» **Problem statement**: Nothing is needed except the lines below that run from the one with "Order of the" through the one with "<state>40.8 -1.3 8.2", repeated exactly.

» **Provided data**:
···

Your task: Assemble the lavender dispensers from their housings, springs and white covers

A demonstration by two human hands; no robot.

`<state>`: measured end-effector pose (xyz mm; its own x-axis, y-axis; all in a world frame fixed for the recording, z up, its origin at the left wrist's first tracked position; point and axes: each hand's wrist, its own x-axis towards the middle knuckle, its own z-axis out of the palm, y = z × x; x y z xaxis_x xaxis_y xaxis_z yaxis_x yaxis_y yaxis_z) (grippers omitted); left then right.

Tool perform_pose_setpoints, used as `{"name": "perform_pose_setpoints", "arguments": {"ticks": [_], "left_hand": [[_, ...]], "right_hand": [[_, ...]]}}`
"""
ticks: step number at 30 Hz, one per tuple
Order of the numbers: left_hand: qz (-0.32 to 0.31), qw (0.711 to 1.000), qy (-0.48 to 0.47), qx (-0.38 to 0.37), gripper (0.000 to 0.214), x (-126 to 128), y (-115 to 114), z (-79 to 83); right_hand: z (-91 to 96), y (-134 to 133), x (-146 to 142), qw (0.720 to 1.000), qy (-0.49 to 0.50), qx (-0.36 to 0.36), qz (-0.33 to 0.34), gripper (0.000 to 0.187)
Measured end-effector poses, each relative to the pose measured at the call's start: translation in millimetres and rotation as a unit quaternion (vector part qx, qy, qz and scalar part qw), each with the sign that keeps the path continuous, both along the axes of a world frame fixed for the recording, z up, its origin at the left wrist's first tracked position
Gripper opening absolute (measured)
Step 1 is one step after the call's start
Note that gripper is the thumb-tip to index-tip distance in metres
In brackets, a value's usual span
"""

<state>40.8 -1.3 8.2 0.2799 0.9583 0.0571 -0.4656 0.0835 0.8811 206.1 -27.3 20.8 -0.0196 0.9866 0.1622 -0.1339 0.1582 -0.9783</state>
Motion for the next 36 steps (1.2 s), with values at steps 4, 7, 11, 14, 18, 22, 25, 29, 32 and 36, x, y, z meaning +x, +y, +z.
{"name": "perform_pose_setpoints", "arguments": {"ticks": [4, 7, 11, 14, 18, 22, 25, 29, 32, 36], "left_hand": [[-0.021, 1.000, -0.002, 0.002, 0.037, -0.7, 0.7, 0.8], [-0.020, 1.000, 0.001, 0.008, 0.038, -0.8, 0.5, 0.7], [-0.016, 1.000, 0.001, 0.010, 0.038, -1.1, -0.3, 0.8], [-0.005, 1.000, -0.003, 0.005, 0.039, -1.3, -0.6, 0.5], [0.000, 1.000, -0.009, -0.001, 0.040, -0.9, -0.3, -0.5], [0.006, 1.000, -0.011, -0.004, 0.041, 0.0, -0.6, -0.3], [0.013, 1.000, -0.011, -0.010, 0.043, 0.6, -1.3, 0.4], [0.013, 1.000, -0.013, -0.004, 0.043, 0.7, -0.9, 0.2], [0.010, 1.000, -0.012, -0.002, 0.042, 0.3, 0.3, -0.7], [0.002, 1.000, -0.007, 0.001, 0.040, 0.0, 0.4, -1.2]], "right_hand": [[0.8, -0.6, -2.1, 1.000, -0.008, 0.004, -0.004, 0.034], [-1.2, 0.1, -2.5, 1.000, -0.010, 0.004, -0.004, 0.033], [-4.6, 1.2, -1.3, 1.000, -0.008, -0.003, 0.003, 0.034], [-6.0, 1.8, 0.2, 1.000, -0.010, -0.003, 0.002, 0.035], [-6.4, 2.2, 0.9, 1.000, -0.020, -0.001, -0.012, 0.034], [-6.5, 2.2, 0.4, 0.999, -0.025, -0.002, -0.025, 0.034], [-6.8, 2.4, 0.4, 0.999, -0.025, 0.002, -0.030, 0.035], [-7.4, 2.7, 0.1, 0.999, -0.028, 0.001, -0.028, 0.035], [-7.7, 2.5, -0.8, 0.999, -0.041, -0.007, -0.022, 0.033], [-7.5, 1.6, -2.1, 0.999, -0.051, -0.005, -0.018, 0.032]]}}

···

» **Reply**:
Order of the numbers: left_hand: qz (-0.32 to 0.31), qw (0.711 to 1.000), qy (-0.48 to 0.47), qx (-0.38 to 0.37), gripper (0.000 to 0.214), x (-126 to 128), y (-115 to 114), z (-79 to 83); right_hand: z (-91 to 96), y (-134 to 133), x (-146 to 142), qw (0.720 to 1.000), qy (-0.49 to 0.50), qx (-0.36 to 0.36), qz (-0.33 to 0.34), gripper (0.000 to 0.187)
Measured end-effector poses, each relative to the pose measured at the call's start: translation in millimetres and rotation as a unit quaternion (vector part qx, qy, qz and scalar part qw), each with the sign that keeps the path continuous, both along the axes of a world frame fixed for the recording, z up, its origin at the left wrist's first tracked position
Gripper opening absolute (measured)
Step 1 is one step after the call's start
Note that gripper is the thumb-tip to index-tip distance in metres
In brackets, a value's usual span
"""

<state>40.8 -1.3 8.2 0.2799 0.9583 0.0571 -0.4656 0.0835 0.8811 206.1 -27.3 20.8 -0.0196 0.9866 0.1622 -0.1339 0.1582 -0.9783</state>

The exercise requires nothing more than what has been given.